Sivakumaran Raman, J. Levin, D. Hall, K. Frey
Children's Hospitals and Clinics, Roseville, Minnesota

Corresponding author: Sivakumaran Raman, Children's Hospitals and Clinics, 2900 Centre Pointe Drive, Roseville, MN 55113. Telephone: 651-855-2055; Fax: 651-855-2075; Email:

Disclosure of relationship: The contributors of this report have disclosed that they have no financial interest, relationship, affiliation, or other association with any organization that might represent a conflict of interest. In addition, this report does not contain any discussion of unlabeled use of commercial products or products for investigational use.
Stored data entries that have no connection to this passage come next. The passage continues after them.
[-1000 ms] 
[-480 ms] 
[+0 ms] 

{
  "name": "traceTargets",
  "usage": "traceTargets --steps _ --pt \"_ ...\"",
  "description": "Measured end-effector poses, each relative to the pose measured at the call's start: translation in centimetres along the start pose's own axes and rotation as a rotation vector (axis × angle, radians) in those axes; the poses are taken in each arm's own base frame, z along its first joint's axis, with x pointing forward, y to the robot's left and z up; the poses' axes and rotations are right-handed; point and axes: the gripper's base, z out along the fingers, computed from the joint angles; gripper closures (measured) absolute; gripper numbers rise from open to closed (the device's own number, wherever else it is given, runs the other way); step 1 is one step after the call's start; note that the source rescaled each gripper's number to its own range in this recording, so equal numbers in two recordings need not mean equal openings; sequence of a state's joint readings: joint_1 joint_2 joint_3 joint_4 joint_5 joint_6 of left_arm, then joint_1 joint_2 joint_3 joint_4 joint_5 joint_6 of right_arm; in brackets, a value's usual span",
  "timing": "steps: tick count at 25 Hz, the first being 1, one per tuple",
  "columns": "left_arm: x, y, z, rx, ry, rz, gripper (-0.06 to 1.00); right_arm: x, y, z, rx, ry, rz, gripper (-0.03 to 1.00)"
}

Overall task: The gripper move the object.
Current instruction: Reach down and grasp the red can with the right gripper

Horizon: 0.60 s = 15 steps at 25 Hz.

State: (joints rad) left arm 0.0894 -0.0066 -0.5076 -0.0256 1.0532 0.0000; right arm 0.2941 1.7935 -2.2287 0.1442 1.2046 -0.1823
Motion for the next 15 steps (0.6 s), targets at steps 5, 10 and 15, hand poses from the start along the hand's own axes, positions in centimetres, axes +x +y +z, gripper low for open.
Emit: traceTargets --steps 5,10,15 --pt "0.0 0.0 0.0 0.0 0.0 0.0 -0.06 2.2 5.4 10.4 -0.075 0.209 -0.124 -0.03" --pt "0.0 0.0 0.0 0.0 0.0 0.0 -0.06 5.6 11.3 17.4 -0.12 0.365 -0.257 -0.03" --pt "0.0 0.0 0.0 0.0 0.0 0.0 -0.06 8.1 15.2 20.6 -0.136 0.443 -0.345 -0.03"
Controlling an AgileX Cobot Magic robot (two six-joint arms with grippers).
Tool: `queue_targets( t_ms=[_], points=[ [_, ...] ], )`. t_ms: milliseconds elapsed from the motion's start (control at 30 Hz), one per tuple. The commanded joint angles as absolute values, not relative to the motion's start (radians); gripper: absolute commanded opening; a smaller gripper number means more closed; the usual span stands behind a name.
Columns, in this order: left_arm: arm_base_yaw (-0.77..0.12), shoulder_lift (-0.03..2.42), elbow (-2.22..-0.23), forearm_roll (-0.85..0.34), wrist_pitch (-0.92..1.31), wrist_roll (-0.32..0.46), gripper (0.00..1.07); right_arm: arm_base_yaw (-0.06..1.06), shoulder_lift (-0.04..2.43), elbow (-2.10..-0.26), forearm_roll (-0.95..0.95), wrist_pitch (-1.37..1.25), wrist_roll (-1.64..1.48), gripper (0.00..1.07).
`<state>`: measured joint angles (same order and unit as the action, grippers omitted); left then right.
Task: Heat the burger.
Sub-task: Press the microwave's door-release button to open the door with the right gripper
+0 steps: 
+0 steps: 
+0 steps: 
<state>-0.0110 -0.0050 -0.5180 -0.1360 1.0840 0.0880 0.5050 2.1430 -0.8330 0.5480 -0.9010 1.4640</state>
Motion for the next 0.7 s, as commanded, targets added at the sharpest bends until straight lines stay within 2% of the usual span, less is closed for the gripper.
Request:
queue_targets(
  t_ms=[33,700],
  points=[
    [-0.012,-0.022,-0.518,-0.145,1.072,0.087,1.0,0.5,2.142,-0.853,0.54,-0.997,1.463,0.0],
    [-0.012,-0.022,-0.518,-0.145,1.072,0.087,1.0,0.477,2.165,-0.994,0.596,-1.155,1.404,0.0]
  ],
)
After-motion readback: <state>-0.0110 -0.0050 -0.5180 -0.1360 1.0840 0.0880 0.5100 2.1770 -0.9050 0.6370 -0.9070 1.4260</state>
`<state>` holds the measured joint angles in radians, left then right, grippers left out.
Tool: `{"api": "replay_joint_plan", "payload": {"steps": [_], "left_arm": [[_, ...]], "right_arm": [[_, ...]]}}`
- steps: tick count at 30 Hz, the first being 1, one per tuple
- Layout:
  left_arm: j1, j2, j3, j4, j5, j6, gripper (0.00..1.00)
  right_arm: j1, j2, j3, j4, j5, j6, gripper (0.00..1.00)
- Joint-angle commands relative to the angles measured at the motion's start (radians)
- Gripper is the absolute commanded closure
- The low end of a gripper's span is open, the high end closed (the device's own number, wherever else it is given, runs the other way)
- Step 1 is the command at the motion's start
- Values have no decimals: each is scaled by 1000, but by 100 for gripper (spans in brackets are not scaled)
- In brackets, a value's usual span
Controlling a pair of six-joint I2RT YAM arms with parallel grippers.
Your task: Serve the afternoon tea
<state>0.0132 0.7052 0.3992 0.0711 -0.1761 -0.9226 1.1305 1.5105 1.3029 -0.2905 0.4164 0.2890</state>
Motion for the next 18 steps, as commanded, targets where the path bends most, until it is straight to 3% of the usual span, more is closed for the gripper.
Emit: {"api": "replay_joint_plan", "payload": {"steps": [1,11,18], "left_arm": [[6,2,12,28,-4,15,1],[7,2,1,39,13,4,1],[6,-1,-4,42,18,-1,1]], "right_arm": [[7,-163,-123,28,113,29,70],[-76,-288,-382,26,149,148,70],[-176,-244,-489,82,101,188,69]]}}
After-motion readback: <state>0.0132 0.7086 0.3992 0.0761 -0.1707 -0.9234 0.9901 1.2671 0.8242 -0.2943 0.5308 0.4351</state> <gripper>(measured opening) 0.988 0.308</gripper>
Introduction: The syndromic surveillance system used by Children's Hospitals and Clinics (CHC) to detect disease outbreaks uses reason-for-visit (e.g., chief complaint) information recorded when patients register at CHC facilities.

Objectives: A machine-learning approach that employs text categorization of reason-for-visit fields from patient encounters was used to assess whether daily counts of disease syndromes based on International Classification of Diseases, Ninth Revision (ICD-9) diagnostic codes correlated with daily counts of text categorizer-assigned syndromes.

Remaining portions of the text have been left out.